Review: Late Night
Nisha Ganatra’s Late Night, written by and co-starring Mindy Kaling, is light-hearted and entertaining, but does not surprise the viewer in any way. The movie follows Katherine Newbury (Emma Thompson), a legendary late-night talk show host who learns she may lose her long-running series and hires a female writer to shake things up. Despite having no experience, Molly Patel (Mindy Kaling), an Indian-American efficiency expert at a chemical plant becomes their diversity hire and is determined to prove her worth. This unlikely duo, separated by culture and generation will have to work together if they want to save the show.

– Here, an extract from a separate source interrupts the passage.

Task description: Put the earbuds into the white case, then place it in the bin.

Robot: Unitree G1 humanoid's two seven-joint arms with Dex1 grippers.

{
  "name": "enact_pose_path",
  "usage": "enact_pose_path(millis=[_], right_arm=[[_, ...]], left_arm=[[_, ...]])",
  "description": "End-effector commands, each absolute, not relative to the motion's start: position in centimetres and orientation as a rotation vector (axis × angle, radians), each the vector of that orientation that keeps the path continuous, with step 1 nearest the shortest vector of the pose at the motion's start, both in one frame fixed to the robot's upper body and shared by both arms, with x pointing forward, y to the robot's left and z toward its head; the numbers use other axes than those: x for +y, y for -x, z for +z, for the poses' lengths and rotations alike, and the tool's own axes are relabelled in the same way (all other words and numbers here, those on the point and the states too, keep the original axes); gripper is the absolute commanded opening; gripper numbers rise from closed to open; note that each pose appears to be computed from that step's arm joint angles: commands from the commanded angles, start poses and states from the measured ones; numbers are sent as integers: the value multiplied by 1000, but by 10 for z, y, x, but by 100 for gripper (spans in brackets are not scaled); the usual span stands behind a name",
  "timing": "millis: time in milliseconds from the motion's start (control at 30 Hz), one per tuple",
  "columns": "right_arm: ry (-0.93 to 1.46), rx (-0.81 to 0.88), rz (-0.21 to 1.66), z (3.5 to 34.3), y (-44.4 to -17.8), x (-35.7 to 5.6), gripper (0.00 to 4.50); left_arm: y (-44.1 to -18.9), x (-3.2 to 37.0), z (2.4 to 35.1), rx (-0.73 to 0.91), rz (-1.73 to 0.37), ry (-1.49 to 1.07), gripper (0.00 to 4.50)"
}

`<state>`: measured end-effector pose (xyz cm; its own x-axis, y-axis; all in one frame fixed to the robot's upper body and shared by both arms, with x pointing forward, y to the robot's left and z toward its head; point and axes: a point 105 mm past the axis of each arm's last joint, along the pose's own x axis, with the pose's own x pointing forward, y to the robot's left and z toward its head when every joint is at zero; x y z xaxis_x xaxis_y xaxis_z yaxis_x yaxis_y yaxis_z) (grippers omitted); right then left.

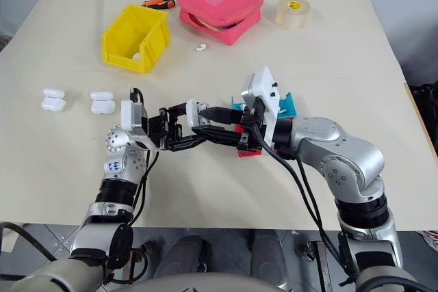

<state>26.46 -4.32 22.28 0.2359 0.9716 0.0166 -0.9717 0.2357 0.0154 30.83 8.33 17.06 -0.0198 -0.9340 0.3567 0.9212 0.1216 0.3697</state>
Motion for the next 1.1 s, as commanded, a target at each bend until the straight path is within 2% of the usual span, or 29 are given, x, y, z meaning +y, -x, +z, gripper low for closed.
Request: enact_pose_path(millis=[33,433,633,733,867,1100], right_arm=[[18,-68,1308,238,-265,-48,204],[80,-91,1263,252,-263,-61,204],[195,-71,1108,256,-270,-83,204],[253,-39,1066,253,-265,-90,145],[376,22,1005,251,-260,-87,11],[436,24,1046,256,-263,-50,4]], left_arm=[[-303,80,179,-640,-1515,-53,278],[-309,84,176,-600,-1512,-67,278],[-327,86,167,-436,-1467,-192,278],[-337,87,165,-362,-1444,-298,278],[-350,85,165,-275,-1426,-438,278],[-357,77,163,-239,-1434,-563,278]])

The film is essentially The Devil Wears Prada, but less ambitious. Despite their difference in Rotten Tomato ratings, only the former will be remembered. As Late Night aims to tackle feminism and diversity in the workplace, it often forgets its goal. While the writers room is made up of a white boys club, there is not enough to suggest Molly’s appearance is the fundamental reason behind the shows sudden success. Her entire reputation is based on a political gag written for Katherine’s opening monologue, all other insight into her capabilities and intelligence are absent.
Late Night doesn’t connect the dots enough to understand why Katherine needs Molly and it feels strained because the material is not there. The script felt lacklustre and didn’t demonstrate Molly’s skills in a tangible way; the viewer is simply expected to know that she writes well, breaking the “show, don’t tell” technique in writing. If a film is about striving for comedic excellence then it needs to shine in the parts that matter, not everywhere but.
Additionally, focusing on secondary romance plots to prove that women can do it all, evidently took screen time away from scenes that could’ve been put towards building the big picture.
While the movie sometimes missed the mark, it thrived as a whole, with sharp one-liners and lots of heart. Most importantly, Late Night gets the conversation rolling on inequality in the workplace, a situation not uncommon to Kaling and her experience with being the only female writing staff on The Office’s team of eight. Criticism aside, the film is warmly enjoyable as it pokes fun at ageism, sexism and racism.